Built in 1888, the pink-granite Texas Capitol building in Austin is the largest state capitol in the country and even taller than the US Capitol in Washington, DC—proof that everything is, indeed, bigger in Texas. Yet Austin stands apart from the rest of the state politically and culturally, a fact that locals seem to revel in.

"Keep Austin Weird" is a popular motto here, appearing on bumper stickers and T-shirts. The weirdness manifests itself all over town: perch on a ripped-up recliner amongst the towering Cathedral of Junk—which stands in a local’s backyard—or pay a visit to the Museum of Natural & Artificial Ephemerata, which counts one of Marilyn Monroe’s cigarette butts as one of its less-bizarre relics. Even nature plays along: each night at dusk (from mid-March to November), an estimated 1.5 million Mexican free-tailed bats emerge from underneath the Congress Avenue Bridge to embark on their nightly insect hunt.
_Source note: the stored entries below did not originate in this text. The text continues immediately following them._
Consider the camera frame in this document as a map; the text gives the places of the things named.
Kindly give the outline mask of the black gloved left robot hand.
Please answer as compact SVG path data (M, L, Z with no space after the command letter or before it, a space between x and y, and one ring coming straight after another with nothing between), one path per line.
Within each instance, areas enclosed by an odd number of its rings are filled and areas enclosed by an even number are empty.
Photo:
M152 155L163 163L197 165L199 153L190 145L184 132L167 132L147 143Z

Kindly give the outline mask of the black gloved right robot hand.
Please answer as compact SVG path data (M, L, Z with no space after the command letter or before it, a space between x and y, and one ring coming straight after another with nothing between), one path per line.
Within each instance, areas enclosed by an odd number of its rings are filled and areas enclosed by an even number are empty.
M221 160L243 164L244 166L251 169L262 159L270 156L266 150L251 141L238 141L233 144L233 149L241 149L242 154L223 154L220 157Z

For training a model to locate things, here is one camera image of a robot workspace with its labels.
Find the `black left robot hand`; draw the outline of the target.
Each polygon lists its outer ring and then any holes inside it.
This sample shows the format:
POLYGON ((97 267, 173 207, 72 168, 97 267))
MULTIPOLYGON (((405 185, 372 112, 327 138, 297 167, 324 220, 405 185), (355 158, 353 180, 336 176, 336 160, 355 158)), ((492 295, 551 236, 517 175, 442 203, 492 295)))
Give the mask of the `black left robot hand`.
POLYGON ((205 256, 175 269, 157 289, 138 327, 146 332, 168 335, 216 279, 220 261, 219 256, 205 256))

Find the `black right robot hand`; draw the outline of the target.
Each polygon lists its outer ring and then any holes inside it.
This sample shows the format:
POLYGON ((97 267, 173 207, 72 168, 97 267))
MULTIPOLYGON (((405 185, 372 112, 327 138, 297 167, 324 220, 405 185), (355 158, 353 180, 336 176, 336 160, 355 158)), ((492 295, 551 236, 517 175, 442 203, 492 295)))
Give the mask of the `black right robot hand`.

Austin has been dubbed the Live Music Capital of the World thanks to the city's nearly 200 venues, where bands play everything from blues to punk rock. In fact, Travel + Leisure magazine named Austin one of America's Best Music Cities, calling it the "mother ship for indie rock and alternative-country types." Stubb's Bar-B-Q books some of the bigger acts that come to town, including the White Stripes, Umphrey’s McGee, and Snoop Dogg. In addition to the live entertainment taking place on a nightly basis, two massively popular music festivals—South by Southwest and Austin City Limits—draw in huge crowds each year.

The University of Texas brings its share of cultural attractions to the city as well. For starters, the sprawling campus is home to the Blanton Museum of Art, which boasts one of the country's most impressive private collections of old-master paintings. UT-Austin is also where you’ll find the Lyndon Baines Johnson Presidential Library, dedicated to preserving and exhibiting artifacts related to the 36th president.